Prefer Rust to C/C++ for new code - ireflect
http://cliffle.com/blog/prefer-rust/
======
axilmar
While it's certainly possible to introduce huge memory safety issues in C++,
those usually stem from using C++ as C, i.e. directly allocating and freeing
memory, or using plain integers as index variables, or messing with raw
pointers etc. C++ contains the tools to minimize (but not entirely eliminate)
those potentially difficult to make correct operations. The problem is the
defaults are not those safe alternatives, and, especially in large teams, some
one some how will use C++ as C eventually.

C++ is used in a lot of closed systems (i.e. closed as in 'no chance to
communicate with outside code), as in embedded software, weapon systems, etc,
so the potential of exploitation of bugs from the outside is very small.

Where does this leave Rust? well, if the extra safety is justified by the cost
of the change, then Rust is the right choice there. But the cost of change can
be really huge, because it's not only the retraining of the developers, but
also the tools, the infrastructure, the ecosystem etc. And these can be
potentially very expensive to change.

Also, C++ is not used alone in systems where increased safety is required.
There are lots of tools that can be applied to C++ code to statically discover
potential bugs.

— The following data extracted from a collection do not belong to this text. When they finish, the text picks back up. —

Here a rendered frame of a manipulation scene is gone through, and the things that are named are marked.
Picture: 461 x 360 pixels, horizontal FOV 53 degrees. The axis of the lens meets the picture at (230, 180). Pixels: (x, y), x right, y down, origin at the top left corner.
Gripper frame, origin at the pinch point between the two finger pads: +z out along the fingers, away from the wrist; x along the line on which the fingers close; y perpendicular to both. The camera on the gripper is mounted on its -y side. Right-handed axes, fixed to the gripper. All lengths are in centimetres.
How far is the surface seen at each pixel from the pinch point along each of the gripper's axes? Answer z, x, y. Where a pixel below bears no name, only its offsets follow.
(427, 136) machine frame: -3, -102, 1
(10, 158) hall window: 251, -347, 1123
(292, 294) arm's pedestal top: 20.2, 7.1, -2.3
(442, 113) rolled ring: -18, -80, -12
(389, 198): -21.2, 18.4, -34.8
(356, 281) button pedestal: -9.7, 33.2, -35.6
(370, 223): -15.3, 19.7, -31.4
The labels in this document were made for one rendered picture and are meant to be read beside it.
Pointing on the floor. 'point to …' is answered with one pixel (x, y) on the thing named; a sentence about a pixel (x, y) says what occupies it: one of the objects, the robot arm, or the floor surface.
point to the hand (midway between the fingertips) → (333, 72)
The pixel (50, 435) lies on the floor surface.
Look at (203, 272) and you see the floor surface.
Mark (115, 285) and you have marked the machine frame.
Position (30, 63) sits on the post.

The combination of idiomatic C++ and of those tools can be
cheaper than migrating to Rust and the result could be of the same quality,
i.e. bug-free code.

In conclusion, using Rust shall be judged, as always, in economic terms:
between C++/safety analysis tools and Rust, which one is the cheaper in the
short term and long term? that's the question to answer.

------
ubadair
> Your C/C++ programmers are likely not as well-trained as you think they are.

> The list of people who can write C/C++ correctly, under pressure, and then
> keep it correct under maintenance, is very short.

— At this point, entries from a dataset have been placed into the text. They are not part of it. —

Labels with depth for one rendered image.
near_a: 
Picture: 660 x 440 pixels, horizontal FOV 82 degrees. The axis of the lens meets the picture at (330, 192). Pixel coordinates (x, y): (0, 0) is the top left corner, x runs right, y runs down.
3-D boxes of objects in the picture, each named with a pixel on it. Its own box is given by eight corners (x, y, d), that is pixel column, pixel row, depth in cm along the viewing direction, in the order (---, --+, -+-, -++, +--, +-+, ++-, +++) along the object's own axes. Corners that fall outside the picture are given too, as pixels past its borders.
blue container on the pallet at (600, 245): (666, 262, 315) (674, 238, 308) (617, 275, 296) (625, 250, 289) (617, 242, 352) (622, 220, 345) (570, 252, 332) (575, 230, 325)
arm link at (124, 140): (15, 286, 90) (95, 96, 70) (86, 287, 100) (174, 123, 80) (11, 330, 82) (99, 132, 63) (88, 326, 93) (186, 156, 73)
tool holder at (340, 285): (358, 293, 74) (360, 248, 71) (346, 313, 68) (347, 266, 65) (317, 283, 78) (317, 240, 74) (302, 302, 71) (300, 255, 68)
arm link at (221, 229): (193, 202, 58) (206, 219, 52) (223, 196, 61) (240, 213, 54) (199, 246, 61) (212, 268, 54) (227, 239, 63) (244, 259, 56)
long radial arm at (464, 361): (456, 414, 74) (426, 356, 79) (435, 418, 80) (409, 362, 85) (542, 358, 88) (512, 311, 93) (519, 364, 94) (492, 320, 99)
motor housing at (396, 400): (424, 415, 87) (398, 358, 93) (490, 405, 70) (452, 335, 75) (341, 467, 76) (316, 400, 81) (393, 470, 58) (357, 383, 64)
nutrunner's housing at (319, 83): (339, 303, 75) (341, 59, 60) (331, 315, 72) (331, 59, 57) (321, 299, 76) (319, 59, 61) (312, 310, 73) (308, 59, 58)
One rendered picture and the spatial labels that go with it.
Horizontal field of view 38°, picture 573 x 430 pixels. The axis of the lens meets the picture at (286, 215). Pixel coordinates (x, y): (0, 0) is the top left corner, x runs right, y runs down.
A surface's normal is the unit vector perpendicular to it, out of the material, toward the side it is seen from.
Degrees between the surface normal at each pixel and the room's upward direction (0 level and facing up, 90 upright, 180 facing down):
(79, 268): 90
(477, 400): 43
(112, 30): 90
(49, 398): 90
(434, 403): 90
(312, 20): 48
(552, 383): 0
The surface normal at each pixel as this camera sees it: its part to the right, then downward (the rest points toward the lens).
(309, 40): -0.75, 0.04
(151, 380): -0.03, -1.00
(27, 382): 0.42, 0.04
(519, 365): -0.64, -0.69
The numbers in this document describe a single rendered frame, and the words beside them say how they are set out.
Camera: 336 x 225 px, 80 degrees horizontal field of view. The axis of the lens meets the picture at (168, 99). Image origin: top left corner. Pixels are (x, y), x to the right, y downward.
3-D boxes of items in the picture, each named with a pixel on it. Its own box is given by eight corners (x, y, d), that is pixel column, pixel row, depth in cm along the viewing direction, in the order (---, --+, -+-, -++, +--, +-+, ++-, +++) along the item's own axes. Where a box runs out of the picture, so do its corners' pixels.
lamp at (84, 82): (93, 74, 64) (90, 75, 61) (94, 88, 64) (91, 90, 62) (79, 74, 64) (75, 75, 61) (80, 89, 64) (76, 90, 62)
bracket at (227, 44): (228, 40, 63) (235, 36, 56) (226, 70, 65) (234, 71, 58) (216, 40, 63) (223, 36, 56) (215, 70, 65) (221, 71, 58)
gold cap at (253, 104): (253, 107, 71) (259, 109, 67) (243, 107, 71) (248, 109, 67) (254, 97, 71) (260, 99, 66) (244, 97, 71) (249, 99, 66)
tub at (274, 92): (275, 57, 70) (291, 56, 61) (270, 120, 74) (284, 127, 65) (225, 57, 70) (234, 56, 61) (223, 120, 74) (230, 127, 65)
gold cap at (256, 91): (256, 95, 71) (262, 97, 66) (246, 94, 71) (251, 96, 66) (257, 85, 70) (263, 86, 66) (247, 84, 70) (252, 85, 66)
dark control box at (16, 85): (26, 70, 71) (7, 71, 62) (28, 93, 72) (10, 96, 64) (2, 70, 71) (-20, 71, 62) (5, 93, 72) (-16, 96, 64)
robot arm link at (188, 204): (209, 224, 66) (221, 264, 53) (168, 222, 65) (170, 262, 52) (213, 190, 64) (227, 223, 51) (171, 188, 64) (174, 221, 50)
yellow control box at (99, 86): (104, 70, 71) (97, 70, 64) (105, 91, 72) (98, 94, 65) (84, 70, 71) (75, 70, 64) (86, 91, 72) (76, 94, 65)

I see this assertion with increasing frequency lately. What if this list is
not really as short as you think it is? People have been writing and
maintaining massive C and C++ codebases all over the world for decades. These
are wildly _successful_ languages.

Rust is a great language, and I'm happy to witness its rise in popularity.

If I'm being completely honest with myself, I love C++ for its razor's edge.
Every piece of code can be _interesting_ (but normally shouldn't be, of
course). The line between brilliance and insanity is fine, and exhilarating.

Is good software necessarily boring? Probably. Would the world be a better
place if C++ were replaced with Rust tomorrow? Probably.

If I'm already competent in the exciting language, and there are plenty of
places willing to pay me to write it, why should I switch to the boring
language? Am I the only one who feels this way?

Maybe I should go learn Perl.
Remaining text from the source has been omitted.